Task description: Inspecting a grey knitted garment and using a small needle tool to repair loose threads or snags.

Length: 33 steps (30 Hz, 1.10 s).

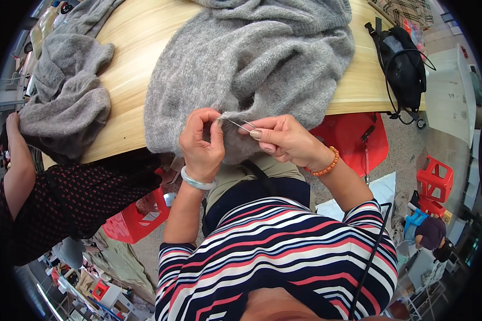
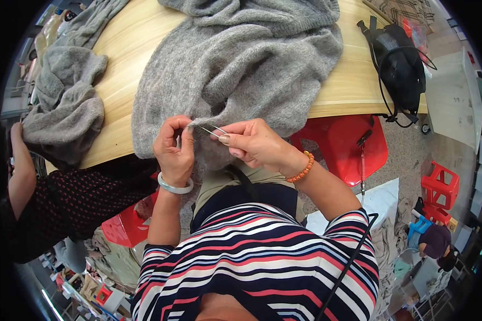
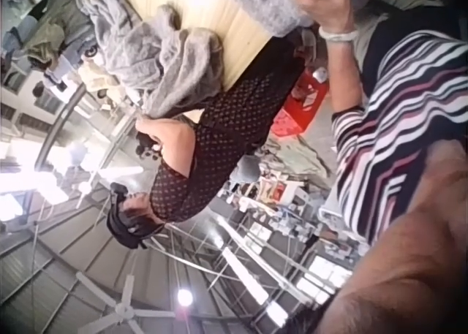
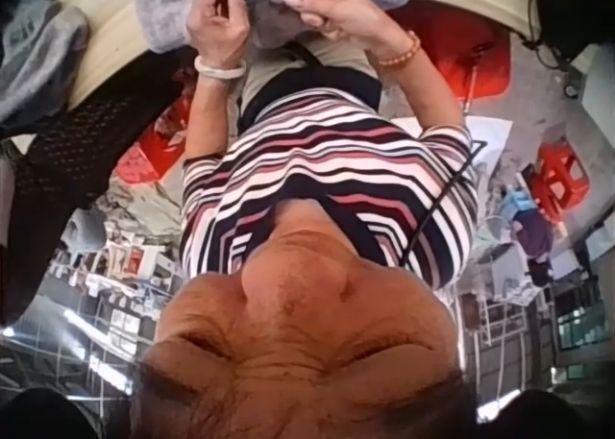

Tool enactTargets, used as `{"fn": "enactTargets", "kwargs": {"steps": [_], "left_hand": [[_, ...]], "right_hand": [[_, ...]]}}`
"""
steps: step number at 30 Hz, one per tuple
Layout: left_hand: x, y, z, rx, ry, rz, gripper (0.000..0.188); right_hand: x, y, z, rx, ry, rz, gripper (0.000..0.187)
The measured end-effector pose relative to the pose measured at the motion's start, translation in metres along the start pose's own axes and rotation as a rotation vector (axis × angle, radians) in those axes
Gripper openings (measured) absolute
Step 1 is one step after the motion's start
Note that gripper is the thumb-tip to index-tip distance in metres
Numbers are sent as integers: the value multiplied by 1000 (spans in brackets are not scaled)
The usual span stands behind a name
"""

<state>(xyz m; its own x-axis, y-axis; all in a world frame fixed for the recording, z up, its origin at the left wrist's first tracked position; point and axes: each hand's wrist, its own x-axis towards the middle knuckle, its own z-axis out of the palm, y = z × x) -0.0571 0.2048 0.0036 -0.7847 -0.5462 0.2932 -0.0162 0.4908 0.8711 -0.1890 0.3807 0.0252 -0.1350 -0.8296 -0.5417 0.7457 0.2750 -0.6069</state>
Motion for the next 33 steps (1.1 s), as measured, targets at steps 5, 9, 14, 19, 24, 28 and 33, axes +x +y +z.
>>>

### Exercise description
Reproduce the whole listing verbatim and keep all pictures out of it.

### Expected answer
Task description: Inspecting a grey knitted garment and using a small needle tool to repair loose threads or snags.

Length: 33 steps (30 Hz, 1.10 s).


Tool enactTargets, used as `{"fn": "enactTargets", "kwargs": {"steps": [_], "left_hand": [[_, ...]], "right_hand": [[_, ...]]}}`
"""
steps: step number at 30 Hz, one per tuple
Layout: left_hand: x, y, z, rx, ry, rz, gripper (0.000..0.188); right_hand: x, y, z, rx, ry, rz, gripper (0.000..0.187)
The measured end-effector pose relative to the pose measured at the motion's start, translation in metres along the start pose's own axes and rotation as a rotation vector (axis × angle, radians) in those axes
Gripper openings (measured) absolute
Step 1 is one step after the motion's start
Note that gripper is the thumb-tip to index-tip distance in metres
Numbers are sent as integers: the value multiplied by 1000 (spans in brackets are not scaled)
The usual span stands behind a name
"""

<state>(xyz m; its own x-axis, y-axis; all in a world frame fixed for the recording, z up, its origin at the left wrist's first tracked position; point and axes: each hand's wrist, its own x-axis towards the middle knuckle, its own z-axis out of the palm, y = z × x) -0.0571 0.2048 0.0036 -0.7847 -0.5462 0.2932 -0.0162 0.4908 0.8711 -0.1890 0.3807 0.0252 -0.1350 -0.8296 -0.5417 0.7457 0.2750 -0.6069</state>
Motion for the next 33 steps (1.1 s), as measured, targets at steps 5, 9, 14, 19, 24, 28 and 33, axes +x +y +z.
>>>

This exercise requires no additional output.